Ten years pass, and World War Two is underway. Kit is on a radio show espousing the good of the American Red Cross, and Preston, now a major in the Army, hears her. He calls the radio station to suggest they meet for a drink. They do, but Kit also has her much-younger beau, Rudd Kendall, and Preston’s almost 18-year-old daughter, Deirdre, whom Preston has not seen in those ten years, join them. Preston tells Kit he is engaged, and Kit is happy for him. Preston and his daughter become reacquainted. The next morning Rudd (again) presses Kit to marry him, but she puts him off, promising an answer in a few days, and he leaves. Rudd, feeling reproached and rejected, then meets with Deirdre.
Millie treats Preston's return as a victory and sets the scene for a desperate reconciliation. Preston however dashes her hopes by revealing his engagement and asks for ‘joint custody’ of Deirdre. Preston incidentally discloses to Millie that he was once in love with Kit. An outraged Millie throws him out. Millie then rants and raves to Deirdre about how Kit is a Jezebel (the writer's tongue-in-cheek reference to Davis’s 1938 film Jezebel).
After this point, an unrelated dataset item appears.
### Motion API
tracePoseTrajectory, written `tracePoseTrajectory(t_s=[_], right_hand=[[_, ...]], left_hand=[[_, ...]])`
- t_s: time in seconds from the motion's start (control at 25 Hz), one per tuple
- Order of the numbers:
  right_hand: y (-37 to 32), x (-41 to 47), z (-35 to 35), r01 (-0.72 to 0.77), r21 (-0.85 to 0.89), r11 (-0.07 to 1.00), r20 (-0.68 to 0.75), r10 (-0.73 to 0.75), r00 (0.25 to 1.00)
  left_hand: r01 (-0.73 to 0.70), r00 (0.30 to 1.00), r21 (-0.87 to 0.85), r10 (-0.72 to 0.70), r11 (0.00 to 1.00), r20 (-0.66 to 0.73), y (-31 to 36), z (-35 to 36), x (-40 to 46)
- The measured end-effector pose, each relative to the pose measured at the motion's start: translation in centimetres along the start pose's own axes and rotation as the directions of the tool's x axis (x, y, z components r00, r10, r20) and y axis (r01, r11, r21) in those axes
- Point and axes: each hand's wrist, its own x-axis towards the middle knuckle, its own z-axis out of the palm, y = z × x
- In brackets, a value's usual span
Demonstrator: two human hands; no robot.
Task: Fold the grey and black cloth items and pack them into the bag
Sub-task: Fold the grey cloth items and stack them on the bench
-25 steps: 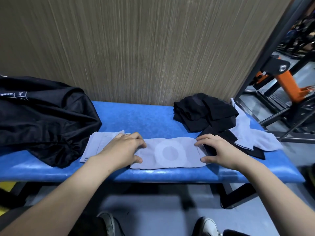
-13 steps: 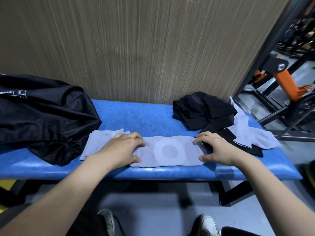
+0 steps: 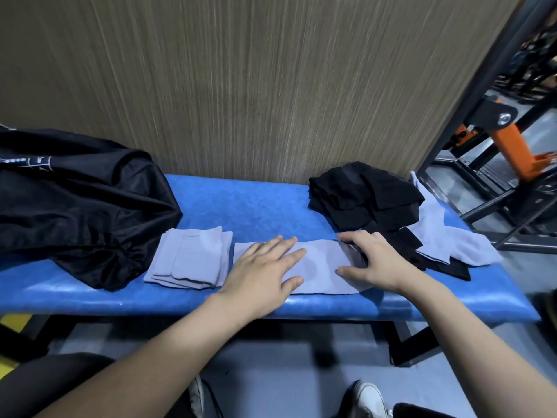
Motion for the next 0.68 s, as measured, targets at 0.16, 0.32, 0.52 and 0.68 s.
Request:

Millie spitefully does her best to poison Deirdre against Kit and relishes in excessively establishing herself as the center of attention and reveling in her self-indulgence, oblivious to Deirdre's clear distress.
Millie also discloses that Kit is to marry Rudd, causing Deirdre further distress, and Deirdre leaves. Kit and Millie have an all-out argument about all that hasn’t been said until now, where Millie acts victimized and Kit reveals a few brutal home truths to an in denial and melodramatic Millie. Millie even goes as far to discard to her own daughter to her love rival. Realizing her words are falling on deafened ears, frustrated Kit physically shakes Millie to "knock some sense" into her self-obsessed friend in arguably the film's most remembered scene.
That night, Kit, having decided to marry Rudd, finds out from him that he is now in love with Deirdre. Kit tracks down Deirdre at a handsome but incompatible beau's bachelor pad, calms her, and returns her to Rudd. Kit then returns home to find Millie, and they reconcile. Millie tells Kit about her new book, about the trials of two women friends, and Kit suggests that Millie title the book “Old Acquaintance”. Millie agrees.
According to Warner Bros. records, the film earned $2,279,000 domestically and $1,360,000 in foreign markets.
Bosley Crowther, a film reviewer for The New York Times, found the friendship between the two lead characters implausible. "As a consequence," he wrote, "we have the tedious spectacle in this overdressed, overstuffed film of a supposedly intelligent woman writer spending her life being loyal to a girlhood friend who mints a fortune with trashy fiction and is vain, selfish, jealous and false to her."